# WHAT TO PRODUCE:
Each entry below must appear in the output exactly as written.

# GIVEN RECORDS:
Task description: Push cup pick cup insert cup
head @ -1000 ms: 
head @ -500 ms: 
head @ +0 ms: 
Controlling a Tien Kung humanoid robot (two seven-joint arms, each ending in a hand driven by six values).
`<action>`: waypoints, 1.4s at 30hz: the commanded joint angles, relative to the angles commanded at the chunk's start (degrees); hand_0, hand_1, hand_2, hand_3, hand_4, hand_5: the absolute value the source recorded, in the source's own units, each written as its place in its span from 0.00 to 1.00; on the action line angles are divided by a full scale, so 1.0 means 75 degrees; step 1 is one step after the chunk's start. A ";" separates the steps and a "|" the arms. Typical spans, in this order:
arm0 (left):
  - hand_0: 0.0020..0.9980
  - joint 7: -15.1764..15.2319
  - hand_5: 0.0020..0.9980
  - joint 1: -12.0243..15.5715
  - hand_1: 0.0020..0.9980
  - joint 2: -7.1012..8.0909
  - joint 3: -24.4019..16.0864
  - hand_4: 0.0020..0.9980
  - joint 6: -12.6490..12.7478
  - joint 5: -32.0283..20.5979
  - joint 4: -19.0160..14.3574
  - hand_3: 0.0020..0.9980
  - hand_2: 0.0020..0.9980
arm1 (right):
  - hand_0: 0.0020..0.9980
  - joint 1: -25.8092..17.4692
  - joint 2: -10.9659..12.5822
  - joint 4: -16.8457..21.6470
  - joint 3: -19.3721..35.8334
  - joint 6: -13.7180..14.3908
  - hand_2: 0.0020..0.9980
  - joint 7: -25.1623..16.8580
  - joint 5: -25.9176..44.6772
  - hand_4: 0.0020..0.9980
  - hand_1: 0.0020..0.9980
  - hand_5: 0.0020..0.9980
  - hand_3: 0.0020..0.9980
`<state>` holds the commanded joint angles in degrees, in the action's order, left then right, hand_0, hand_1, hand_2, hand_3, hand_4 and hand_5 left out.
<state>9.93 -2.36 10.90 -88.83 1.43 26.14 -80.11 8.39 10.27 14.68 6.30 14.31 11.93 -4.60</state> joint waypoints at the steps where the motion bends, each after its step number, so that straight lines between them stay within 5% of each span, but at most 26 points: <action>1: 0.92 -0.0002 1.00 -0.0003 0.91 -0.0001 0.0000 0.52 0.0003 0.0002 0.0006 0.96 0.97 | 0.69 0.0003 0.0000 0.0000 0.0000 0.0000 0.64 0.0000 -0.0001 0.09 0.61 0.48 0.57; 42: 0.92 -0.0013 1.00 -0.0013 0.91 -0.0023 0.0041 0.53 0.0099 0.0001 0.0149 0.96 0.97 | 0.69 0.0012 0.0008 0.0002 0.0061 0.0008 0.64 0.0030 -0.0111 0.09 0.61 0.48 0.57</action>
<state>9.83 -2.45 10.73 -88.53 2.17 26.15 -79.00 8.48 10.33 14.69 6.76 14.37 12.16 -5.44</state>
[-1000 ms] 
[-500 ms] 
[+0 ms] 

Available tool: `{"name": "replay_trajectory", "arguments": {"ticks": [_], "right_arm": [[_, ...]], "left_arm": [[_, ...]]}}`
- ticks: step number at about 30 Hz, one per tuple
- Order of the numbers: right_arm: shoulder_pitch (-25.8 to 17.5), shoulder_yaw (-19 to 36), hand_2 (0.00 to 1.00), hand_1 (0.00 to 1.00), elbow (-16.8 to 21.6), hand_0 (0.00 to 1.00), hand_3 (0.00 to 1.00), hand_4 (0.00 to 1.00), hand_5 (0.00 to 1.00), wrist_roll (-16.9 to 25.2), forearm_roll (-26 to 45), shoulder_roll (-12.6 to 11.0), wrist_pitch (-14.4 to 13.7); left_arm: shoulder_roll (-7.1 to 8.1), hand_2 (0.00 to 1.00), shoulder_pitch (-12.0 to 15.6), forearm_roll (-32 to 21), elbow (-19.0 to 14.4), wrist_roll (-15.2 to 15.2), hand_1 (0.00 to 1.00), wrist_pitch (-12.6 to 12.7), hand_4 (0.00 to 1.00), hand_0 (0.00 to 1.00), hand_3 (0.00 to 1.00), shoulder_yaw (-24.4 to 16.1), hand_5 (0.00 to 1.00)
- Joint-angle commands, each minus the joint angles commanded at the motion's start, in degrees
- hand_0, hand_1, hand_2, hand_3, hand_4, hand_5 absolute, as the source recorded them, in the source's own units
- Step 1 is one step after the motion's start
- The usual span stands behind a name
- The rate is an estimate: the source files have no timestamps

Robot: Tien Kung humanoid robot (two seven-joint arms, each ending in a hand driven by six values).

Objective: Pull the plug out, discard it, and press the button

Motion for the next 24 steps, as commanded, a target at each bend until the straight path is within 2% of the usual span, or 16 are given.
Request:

# WRITTEN RESPONSE:
Task description: Push cup pick cup insert cup
head @ -1000 ms: 
head @ -500 ms: 
head @ +0 ms: 
Controlling a Tien Kung humanoid robot (two seven-joint arms, each ending in a hand driven by six values).
`<action>`: waypoints, 1.4s at 30hz: the commanded joint angles, relative to the angles commanded at the chunk's start (degrees); hand_0, hand_1, hand_2, hand_3, hand_4, hand_5: the absolute value the source recorded, in the source's own units, each written as its place in its span from 0.00 to 1.00; on the action line angles are divided by a full scale, so 1.0 means 75 degrees; step 1 is one step after the chunk's start. A ";" separates the steps and a "|" the arms. Typical spans, in this order:
arm0 (left):
  - hand_0: 0.0020..0.9980
  - joint 7: -15.1764..15.2319
  - hand_5: 0.0020..0.9980
  - joint 1: -12.0243..15.5715
  - hand_1: 0.0020..0.9980
  - joint 2: -7.1012..8.0909
  - joint 3: -24.4019..16.0864
  - hand_4: 0.0020..0.9980
  - joint 6: -12.6490..12.7478
  - joint 5: -32.0283..20.5979
  - joint 4: -19.0160..14.3574
  - hand_3: 0.0020..0.9980
  - hand_2: 0.0020..0.9980
arm1 (right):
  - hand_0: 0.0020..0.9980
  - joint 1: -25.8092..17.4692
  - joint 2: -10.9659..12.5822
  - joint 4: -16.8457..21.6470
  - joint 3: -19.3721..35.8334
  - joint 6: -13.7180..14.3908
  - hand_2: 0.0020..0.9980
  - joint 7: -25.1623..16.8580
  - joint 5: -25.9176..44.6772
  - hand_4: 0.0020..0.9980
  - hand_1: 0.0020..0.9980
  - hand_5: 0.0020..0.9980
  - hand_3: 0.0020..0.9980
`<state>` holds the commanded joint angles in degrees, in the action's order, left then right, hand_0, hand_1, hand_2, hand_3, hand_4 and hand_5 left out.
<state>9.93 -2.36 10.90 -88.83 1.43 26.14 -80.11 8.39 10.27 14.68 6.30 14.31 11.93 -4.60</state> joint waypoints at the steps where the motion bends, each after its step number, so that straight lines between them stay within 5% of each span, but at most 26 points: <action>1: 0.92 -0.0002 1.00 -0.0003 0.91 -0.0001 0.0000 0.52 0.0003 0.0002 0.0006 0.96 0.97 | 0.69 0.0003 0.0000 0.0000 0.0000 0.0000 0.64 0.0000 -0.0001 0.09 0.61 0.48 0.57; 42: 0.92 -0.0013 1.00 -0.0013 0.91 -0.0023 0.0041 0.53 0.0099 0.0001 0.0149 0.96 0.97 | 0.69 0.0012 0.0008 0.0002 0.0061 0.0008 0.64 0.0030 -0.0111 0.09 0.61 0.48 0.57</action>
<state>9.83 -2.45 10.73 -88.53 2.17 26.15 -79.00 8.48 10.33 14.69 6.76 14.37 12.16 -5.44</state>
[-1000 ms] 
[-500 ms] 
[+0 ms] 

Available tool: `{"name": "replay_trajectory", "arguments": {"ticks": [_], "right_arm": [[_, ...]], "left_arm": [[_, ...]]}}`
- ticks: step number at about 30 Hz, one per tuple
- Order of the numbers: right_arm: shoulder_pitch (-25.8 to 17.5), shoulder_yaw (-19 to 36), hand_2 (0.00 to 1.00), hand_1 (0.00 to 1.00), elbow (-16.8 to 21.6), hand_0 (0.00 to 1.00), hand_3 (0.00 to 1.00), hand_4 (0.00 to 1.00), hand_5 (0.00 to 1.00), wrist_roll (-16.9 to 25.2), forearm_roll (-26 to 45), shoulder_roll (-12.6 to 11.0), wrist_pitch (-14.4 to 13.7); left_arm: shoulder_roll (-7.1 to 8.1), hand_2 (0.00 to 1.00), shoulder_pitch (-12.0 to 15.6), forearm_roll (-32 to 21), elbow (-19.0 to 14.4), wrist_roll (-15.2 to 15.2), hand_1 (0.00 to 1.00), wrist_pitch (-12.6 to 12.7), hand_4 (0.00 to 1.00), hand_0 (0.00 to 1.00), hand_3 (0.00 to 1.00), shoulder_yaw (-24.4 to 16.1), hand_5 (0.00 to 1.00)
- Joint-angle commands, each minus the joint angles commanded at the motion's start, in degrees
- hand_0, hand_1, hand_2, hand_3, hand_4, hand_5 absolute, as the source recorded them, in the source's own units
- Step 1 is one step after the motion's start
- The usual span stands behind a name
- The rate is an estimate: the source files have no timestamps

Robot: Tien Kung humanoid robot (two seven-joint arms, each ending in a hand driven by six values).

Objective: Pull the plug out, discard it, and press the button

Motion for the next 24 steps, as commanded, a target at each bend until the straight path is within 2% of the usual span, or 16 are given.
Request:

The answer contains nothing more.